In October, the dullest month
two rapists escaped
from Sugarloaf Detention Center.
The dogs tracked them through Miller’s Farm,
through pumpkins large as toddlers,
through the discarded rubbers
of puerile lovers
in another road-side field,
and finally into my crop of
Pheasant swarmed like maudlin incubi
at the sight of them, the cops gangling
forward like agitated, absurd scarecrows,
when Jimmers, my hound,
raised up on the porch
and howled at the pain of it all.
Came word on the radio later
the rapists had been hunted down,
bitten and shot,
assaulted in a fortunate way.
As we napped on the porch,
a white van sped up to the house,
and emerged quickly a hurried man,
hurried like late breakfast,
clutching too many bright helium balloons.

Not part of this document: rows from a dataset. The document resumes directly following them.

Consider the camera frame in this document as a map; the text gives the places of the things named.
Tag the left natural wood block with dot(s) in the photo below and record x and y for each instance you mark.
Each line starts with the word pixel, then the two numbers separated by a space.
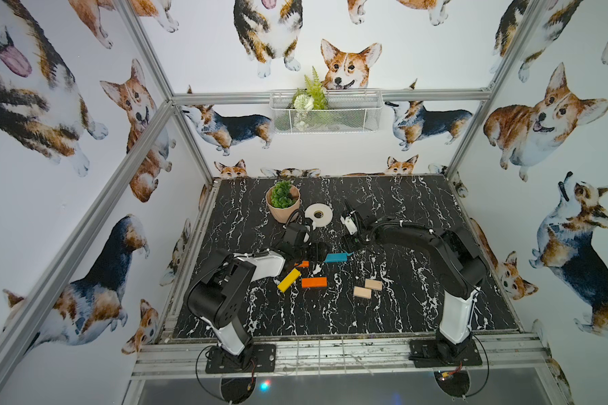
pixel 363 293

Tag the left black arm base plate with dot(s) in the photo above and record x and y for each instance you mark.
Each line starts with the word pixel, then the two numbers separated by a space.
pixel 257 358

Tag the white wire wall basket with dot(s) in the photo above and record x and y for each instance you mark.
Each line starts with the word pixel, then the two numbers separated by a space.
pixel 345 111

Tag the lower orange rectangular block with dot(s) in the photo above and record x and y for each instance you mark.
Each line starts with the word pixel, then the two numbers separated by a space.
pixel 314 283

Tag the yellow rectangular block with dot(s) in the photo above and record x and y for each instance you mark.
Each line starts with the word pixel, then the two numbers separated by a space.
pixel 289 280

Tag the blue rectangular block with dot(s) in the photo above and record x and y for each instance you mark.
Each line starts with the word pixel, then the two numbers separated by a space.
pixel 337 257

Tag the natural wood block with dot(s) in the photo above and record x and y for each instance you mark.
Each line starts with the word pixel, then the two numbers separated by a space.
pixel 373 284
pixel 363 293

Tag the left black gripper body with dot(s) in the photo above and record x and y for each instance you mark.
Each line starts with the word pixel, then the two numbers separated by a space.
pixel 313 248

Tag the white tape roll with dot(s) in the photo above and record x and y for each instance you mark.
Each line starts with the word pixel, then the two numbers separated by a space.
pixel 321 215

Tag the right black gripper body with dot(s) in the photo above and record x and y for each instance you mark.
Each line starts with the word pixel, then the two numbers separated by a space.
pixel 359 235

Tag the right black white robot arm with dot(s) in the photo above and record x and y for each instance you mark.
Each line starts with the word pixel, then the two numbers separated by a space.
pixel 456 261

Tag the green fern with white flower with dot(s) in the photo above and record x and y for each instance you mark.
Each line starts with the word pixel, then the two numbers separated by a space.
pixel 309 96

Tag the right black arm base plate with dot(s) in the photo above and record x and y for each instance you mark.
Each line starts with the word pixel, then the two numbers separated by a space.
pixel 433 353

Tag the terracotta pot with green plant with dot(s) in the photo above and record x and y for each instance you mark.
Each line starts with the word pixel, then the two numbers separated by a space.
pixel 283 199

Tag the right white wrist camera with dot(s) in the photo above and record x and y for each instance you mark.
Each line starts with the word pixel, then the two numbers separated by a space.
pixel 349 223

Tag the right natural wood block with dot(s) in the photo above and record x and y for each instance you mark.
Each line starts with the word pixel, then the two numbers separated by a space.
pixel 373 284

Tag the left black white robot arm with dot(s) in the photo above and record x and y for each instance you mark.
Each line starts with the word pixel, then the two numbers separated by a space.
pixel 222 282

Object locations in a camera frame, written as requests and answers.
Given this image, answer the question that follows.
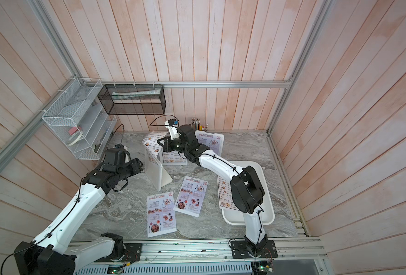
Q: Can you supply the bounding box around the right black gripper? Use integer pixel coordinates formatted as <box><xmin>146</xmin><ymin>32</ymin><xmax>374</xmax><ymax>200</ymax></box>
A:
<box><xmin>157</xmin><ymin>137</ymin><xmax>190</xmax><ymax>156</ymax></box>

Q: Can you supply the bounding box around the white menu holder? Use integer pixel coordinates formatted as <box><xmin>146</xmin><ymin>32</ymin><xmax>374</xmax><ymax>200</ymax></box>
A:
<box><xmin>144</xmin><ymin>148</ymin><xmax>173</xmax><ymax>191</ymax></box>
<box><xmin>162</xmin><ymin>151</ymin><xmax>188</xmax><ymax>166</ymax></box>
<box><xmin>195</xmin><ymin>131</ymin><xmax>224</xmax><ymax>156</ymax></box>

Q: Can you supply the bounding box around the pink special menu sheet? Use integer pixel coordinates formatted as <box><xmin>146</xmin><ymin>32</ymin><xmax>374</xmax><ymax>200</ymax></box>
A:
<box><xmin>147</xmin><ymin>192</ymin><xmax>177</xmax><ymax>238</ymax></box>
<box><xmin>174</xmin><ymin>176</ymin><xmax>208</xmax><ymax>218</ymax></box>

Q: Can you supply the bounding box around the dim sum menu sheet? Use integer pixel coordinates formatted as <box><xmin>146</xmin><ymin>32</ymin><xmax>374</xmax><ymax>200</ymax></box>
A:
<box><xmin>142</xmin><ymin>132</ymin><xmax>167</xmax><ymax>158</ymax></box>
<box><xmin>217</xmin><ymin>176</ymin><xmax>239</xmax><ymax>212</ymax></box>

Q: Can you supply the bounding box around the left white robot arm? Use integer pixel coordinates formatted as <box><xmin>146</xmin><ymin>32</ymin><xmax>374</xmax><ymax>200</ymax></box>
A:
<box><xmin>13</xmin><ymin>144</ymin><xmax>143</xmax><ymax>275</ymax></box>

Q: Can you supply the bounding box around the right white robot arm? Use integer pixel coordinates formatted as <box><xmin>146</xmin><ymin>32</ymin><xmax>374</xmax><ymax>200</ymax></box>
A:
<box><xmin>157</xmin><ymin>119</ymin><xmax>268</xmax><ymax>257</ymax></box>

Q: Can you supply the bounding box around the white tape roll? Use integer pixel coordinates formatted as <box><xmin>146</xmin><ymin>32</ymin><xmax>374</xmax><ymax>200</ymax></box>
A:
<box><xmin>67</xmin><ymin>131</ymin><xmax>83</xmax><ymax>147</ymax></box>

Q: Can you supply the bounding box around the pink eraser block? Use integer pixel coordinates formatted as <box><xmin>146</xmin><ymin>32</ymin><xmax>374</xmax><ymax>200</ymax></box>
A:
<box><xmin>68</xmin><ymin>127</ymin><xmax>80</xmax><ymax>135</ymax></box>

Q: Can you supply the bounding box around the white plastic tray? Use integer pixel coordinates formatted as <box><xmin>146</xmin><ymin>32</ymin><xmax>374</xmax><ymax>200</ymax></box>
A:
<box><xmin>218</xmin><ymin>160</ymin><xmax>276</xmax><ymax>226</ymax></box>

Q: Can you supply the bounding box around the white wire wall shelf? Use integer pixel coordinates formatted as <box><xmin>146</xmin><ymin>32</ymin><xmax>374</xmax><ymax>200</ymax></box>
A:
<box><xmin>42</xmin><ymin>78</ymin><xmax>117</xmax><ymax>160</ymax></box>

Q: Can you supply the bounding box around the black mesh wall basket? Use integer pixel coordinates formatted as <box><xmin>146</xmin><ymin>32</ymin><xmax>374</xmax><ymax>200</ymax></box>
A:
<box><xmin>98</xmin><ymin>84</ymin><xmax>166</xmax><ymax>115</ymax></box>

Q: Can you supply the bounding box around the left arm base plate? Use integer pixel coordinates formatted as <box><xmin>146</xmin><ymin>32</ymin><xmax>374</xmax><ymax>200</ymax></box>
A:
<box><xmin>95</xmin><ymin>242</ymin><xmax>142</xmax><ymax>263</ymax></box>

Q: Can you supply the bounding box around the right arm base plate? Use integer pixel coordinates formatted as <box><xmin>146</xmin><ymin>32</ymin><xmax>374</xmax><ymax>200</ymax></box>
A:
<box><xmin>228</xmin><ymin>239</ymin><xmax>278</xmax><ymax>260</ymax></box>

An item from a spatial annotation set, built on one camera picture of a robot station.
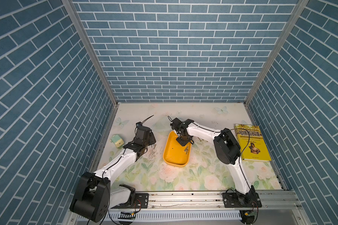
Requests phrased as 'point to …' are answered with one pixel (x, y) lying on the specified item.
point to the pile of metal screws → (186, 149)
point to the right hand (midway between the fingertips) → (185, 141)
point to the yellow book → (252, 147)
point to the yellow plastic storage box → (174, 154)
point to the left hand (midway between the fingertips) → (154, 136)
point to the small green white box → (117, 140)
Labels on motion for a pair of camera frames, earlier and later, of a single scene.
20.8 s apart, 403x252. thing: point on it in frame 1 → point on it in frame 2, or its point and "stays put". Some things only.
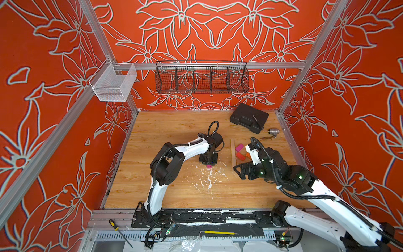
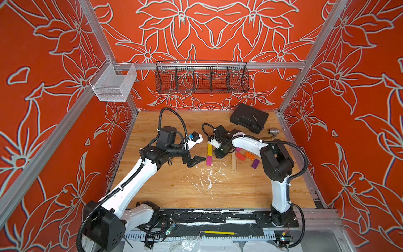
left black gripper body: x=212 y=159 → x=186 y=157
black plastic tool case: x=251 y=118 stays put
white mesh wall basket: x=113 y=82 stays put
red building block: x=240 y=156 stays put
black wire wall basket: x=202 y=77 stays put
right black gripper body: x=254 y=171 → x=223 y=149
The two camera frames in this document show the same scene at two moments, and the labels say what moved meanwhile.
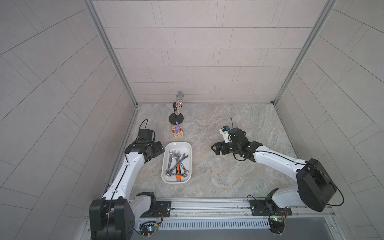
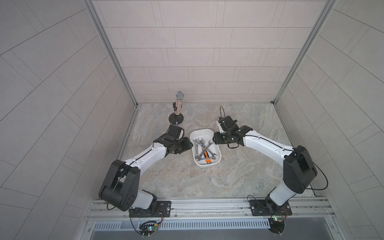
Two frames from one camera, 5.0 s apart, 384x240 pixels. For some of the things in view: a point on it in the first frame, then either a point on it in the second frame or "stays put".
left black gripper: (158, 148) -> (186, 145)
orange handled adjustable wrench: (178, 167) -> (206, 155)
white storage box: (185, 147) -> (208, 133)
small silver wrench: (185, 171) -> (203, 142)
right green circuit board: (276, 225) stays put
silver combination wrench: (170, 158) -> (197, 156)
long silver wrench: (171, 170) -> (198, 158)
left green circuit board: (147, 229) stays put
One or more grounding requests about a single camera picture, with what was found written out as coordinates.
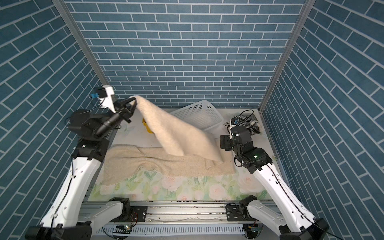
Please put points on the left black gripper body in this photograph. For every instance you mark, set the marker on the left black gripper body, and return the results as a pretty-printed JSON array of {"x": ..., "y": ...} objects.
[{"x": 107, "y": 123}]

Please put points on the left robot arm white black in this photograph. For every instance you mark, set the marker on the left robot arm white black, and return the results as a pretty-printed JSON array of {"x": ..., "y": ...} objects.
[{"x": 62, "y": 221}]

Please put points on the aluminium front rail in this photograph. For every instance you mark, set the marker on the aluminium front rail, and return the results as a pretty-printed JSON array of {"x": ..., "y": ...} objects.
[{"x": 186, "y": 212}]

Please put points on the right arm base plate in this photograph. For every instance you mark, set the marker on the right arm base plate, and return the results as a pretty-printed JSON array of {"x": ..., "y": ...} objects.
[{"x": 236, "y": 213}]

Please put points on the beige knitted scarf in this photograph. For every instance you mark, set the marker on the beige knitted scarf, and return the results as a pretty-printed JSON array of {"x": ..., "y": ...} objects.
[{"x": 185, "y": 150}]

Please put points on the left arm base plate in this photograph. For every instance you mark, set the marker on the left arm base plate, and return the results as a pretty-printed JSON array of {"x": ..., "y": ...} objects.
[{"x": 136, "y": 214}]

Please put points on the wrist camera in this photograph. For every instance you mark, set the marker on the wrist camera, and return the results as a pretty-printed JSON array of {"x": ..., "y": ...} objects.
[
  {"x": 105, "y": 96},
  {"x": 232, "y": 124}
]

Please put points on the white plastic mesh basket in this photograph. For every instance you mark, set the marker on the white plastic mesh basket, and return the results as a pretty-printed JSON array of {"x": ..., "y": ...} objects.
[{"x": 202, "y": 115}]

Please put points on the black white patterned cloth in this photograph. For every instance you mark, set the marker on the black white patterned cloth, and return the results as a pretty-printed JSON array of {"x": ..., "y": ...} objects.
[{"x": 250, "y": 122}]

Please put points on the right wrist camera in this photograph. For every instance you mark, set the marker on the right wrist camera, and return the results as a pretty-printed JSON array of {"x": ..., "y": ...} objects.
[{"x": 232, "y": 124}]

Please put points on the floral table mat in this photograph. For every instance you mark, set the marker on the floral table mat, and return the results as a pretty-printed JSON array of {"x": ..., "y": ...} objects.
[{"x": 151, "y": 186}]

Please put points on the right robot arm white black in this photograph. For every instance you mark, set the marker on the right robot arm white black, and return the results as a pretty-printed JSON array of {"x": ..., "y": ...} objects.
[{"x": 294, "y": 221}]

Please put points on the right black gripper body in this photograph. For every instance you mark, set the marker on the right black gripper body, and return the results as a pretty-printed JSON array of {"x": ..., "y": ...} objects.
[{"x": 229, "y": 144}]

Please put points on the yellow cup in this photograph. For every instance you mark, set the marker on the yellow cup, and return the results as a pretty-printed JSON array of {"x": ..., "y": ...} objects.
[{"x": 145, "y": 124}]

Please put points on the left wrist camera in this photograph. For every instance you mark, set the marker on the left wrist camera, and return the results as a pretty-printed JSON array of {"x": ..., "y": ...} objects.
[{"x": 105, "y": 96}]

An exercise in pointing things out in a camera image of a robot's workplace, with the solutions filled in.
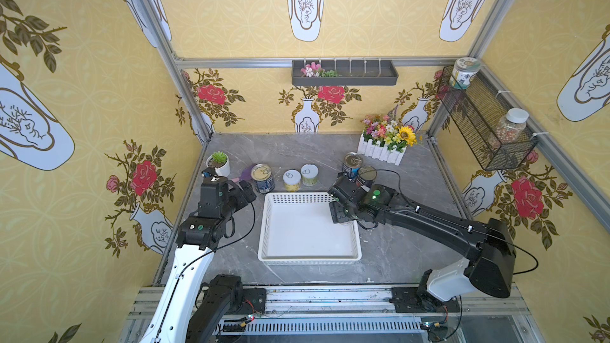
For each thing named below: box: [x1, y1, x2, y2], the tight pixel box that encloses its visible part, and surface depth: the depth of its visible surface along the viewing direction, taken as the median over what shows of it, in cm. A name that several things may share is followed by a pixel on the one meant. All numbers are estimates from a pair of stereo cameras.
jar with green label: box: [449, 57, 482, 90], surface depth 87 cm
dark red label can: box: [357, 165, 378, 189], surface depth 96 cm
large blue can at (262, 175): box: [250, 162, 275, 194], surface depth 96 cm
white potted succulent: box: [206, 150, 232, 178], surface depth 102 cm
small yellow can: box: [282, 169, 302, 193], surface depth 100 cm
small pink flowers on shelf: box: [300, 61, 343, 78], surface depth 89 cm
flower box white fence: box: [357, 114, 417, 166], surface depth 103 cm
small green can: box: [300, 163, 320, 187], surface depth 102 cm
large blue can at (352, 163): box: [342, 151, 364, 181], surface depth 100 cm
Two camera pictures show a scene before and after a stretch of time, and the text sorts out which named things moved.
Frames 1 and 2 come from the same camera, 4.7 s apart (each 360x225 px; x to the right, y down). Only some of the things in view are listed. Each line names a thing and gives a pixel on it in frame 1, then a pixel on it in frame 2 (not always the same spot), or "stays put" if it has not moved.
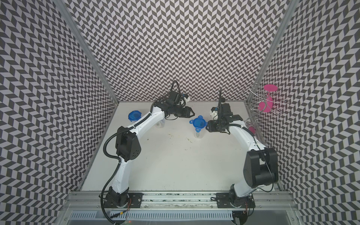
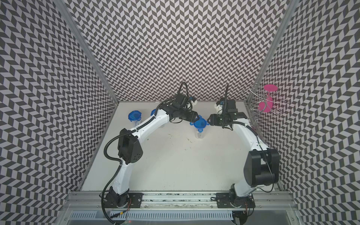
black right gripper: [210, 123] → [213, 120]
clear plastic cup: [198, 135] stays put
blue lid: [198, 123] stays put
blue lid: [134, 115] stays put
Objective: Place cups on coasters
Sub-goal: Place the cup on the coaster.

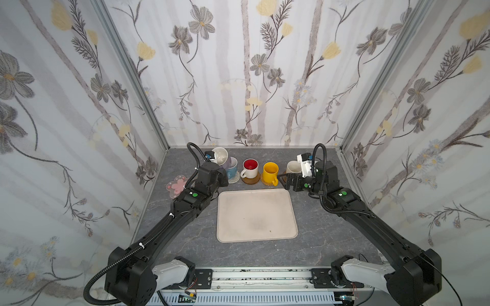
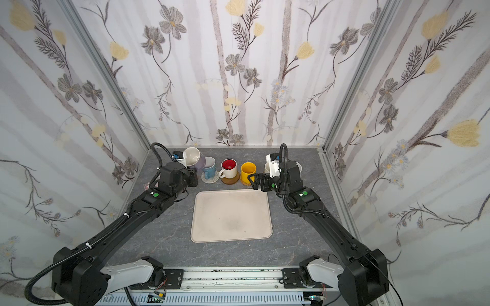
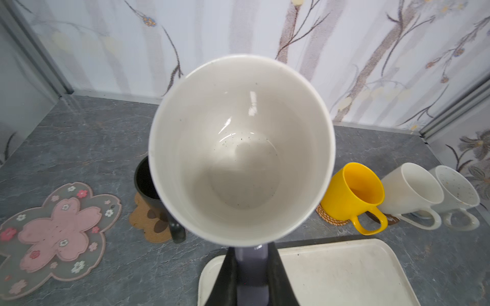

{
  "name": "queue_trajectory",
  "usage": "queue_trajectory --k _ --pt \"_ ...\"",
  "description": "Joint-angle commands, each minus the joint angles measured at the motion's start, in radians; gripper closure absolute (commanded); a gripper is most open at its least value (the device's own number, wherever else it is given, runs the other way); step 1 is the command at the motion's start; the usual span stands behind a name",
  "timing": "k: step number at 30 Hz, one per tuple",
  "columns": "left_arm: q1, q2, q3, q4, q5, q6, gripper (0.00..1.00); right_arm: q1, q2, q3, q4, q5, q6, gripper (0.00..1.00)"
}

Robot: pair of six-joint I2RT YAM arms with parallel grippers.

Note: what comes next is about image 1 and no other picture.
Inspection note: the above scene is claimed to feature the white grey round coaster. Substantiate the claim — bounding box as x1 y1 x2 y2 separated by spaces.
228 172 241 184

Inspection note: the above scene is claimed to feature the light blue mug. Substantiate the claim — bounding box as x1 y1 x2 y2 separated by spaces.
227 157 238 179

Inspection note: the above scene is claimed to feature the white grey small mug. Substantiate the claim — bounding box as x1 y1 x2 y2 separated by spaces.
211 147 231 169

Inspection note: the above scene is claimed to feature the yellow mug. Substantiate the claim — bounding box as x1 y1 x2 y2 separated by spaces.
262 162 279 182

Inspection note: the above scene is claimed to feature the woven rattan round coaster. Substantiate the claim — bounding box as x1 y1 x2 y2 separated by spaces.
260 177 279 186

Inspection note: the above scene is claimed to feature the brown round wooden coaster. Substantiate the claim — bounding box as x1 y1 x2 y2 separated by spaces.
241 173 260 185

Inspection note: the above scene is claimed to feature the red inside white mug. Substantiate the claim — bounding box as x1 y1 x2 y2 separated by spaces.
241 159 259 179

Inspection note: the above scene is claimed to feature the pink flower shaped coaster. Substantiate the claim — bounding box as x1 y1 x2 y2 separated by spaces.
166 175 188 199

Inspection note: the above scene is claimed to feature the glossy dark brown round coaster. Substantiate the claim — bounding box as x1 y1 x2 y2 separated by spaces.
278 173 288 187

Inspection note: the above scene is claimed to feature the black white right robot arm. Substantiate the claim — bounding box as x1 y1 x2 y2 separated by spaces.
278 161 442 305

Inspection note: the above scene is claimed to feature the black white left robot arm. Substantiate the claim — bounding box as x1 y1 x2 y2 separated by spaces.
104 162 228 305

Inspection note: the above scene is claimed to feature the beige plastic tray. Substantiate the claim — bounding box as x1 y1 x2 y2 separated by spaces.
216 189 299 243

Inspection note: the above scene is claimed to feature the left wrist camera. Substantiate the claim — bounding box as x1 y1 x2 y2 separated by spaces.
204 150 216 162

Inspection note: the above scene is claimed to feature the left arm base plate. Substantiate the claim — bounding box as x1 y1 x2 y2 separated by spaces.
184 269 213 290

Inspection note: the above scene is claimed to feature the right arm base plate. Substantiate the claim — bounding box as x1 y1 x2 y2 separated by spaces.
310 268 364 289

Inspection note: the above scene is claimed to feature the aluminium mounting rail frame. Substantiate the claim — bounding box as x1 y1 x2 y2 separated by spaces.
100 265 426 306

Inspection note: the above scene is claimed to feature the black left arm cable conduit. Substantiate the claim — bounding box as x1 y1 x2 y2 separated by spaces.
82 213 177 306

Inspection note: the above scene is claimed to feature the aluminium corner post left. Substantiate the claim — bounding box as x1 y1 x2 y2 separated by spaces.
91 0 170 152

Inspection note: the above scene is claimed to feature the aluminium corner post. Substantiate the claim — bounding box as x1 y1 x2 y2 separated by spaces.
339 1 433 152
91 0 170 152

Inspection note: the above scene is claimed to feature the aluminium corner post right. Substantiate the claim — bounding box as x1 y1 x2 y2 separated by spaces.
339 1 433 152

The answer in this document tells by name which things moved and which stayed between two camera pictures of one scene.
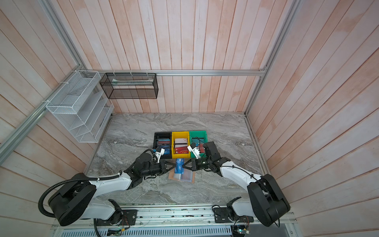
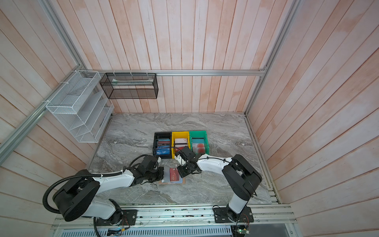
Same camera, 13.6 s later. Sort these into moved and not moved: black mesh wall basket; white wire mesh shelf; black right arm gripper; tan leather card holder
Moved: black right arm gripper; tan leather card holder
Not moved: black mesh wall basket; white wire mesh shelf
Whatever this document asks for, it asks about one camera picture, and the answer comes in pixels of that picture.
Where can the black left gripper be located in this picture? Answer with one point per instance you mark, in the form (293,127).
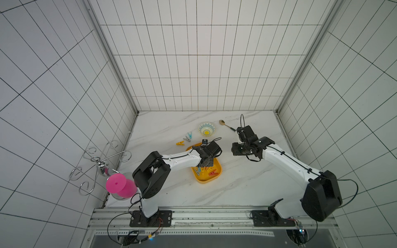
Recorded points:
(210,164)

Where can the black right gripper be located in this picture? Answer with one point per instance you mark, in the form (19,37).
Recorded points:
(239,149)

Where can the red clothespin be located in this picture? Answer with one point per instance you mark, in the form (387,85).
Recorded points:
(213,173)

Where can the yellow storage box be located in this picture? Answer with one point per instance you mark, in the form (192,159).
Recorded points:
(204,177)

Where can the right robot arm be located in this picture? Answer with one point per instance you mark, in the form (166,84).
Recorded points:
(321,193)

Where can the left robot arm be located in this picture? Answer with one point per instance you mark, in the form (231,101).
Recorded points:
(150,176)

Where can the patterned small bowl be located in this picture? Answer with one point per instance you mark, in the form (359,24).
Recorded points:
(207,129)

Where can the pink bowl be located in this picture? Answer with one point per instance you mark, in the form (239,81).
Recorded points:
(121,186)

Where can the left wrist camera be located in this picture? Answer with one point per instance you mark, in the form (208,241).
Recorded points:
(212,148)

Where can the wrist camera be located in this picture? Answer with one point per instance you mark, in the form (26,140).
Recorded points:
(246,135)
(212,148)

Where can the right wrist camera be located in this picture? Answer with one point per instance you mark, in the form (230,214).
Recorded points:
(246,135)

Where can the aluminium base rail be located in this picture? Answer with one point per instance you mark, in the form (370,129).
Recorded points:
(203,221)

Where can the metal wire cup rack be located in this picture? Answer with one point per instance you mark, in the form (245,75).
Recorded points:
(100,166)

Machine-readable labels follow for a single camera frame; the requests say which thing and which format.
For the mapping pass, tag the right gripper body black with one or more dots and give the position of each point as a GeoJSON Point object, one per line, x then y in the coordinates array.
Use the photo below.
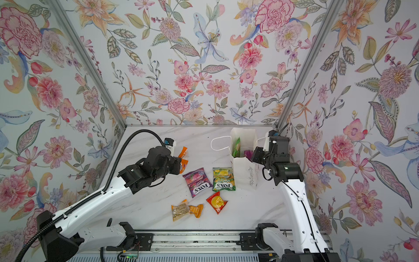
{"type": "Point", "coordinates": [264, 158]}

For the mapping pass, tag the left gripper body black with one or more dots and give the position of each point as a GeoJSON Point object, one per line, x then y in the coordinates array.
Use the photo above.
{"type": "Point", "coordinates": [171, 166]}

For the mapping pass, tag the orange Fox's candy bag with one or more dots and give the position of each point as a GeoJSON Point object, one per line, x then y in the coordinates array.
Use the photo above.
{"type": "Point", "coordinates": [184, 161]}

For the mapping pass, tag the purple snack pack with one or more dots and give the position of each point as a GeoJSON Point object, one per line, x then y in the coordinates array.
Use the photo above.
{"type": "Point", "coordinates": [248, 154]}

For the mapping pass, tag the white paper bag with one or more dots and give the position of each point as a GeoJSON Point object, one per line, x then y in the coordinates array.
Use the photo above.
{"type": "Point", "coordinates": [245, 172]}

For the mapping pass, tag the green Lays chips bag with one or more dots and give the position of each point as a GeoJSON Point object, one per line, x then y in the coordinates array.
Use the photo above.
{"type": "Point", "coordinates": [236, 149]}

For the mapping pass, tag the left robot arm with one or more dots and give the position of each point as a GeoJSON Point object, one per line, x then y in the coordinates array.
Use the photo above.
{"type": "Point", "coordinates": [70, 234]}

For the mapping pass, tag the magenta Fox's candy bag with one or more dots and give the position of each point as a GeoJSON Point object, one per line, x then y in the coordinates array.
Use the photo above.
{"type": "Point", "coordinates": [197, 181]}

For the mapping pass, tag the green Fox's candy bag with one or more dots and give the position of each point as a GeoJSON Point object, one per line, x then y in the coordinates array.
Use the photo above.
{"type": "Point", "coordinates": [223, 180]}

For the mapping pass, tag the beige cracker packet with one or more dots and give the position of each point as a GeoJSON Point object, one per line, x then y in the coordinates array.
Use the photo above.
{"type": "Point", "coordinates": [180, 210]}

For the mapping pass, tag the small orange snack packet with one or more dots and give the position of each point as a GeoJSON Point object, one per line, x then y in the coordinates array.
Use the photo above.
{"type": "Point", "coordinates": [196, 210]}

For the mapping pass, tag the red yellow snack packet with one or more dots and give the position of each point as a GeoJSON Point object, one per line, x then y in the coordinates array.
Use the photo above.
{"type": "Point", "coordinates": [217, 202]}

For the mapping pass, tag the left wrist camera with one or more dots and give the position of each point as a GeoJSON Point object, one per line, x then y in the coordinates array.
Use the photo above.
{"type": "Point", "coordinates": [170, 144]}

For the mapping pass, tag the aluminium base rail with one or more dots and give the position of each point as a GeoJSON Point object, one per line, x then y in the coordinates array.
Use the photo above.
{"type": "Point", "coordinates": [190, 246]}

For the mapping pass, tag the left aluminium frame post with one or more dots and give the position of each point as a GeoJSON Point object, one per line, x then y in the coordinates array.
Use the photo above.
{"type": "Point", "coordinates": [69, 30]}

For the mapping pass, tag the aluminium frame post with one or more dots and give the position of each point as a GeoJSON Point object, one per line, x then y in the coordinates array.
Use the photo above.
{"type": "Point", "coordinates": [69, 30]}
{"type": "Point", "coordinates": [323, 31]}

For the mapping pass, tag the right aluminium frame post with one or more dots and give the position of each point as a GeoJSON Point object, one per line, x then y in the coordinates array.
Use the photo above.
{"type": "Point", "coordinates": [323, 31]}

My daughter would be surprised,
come home from school,
her mother last season laid
in the cold dirt of Emerson Baptist Church,
and her tenth birthday lost among the grieving.
After paying the man
and taking string in hand,
I stopped to twist the wedding ring
still shrouding my finger,
turned the gold circle with my thumb.
In that moment, just so quick,
Jimmers got his paw wrapped up in the strands,
and his howl made me jump and fall backward.
I watched the balloons
lift off with him
hanging limp under that rubber bouquet,
floating off in a straight line,
with me being one point
and Sirius, the Dog Star, the other.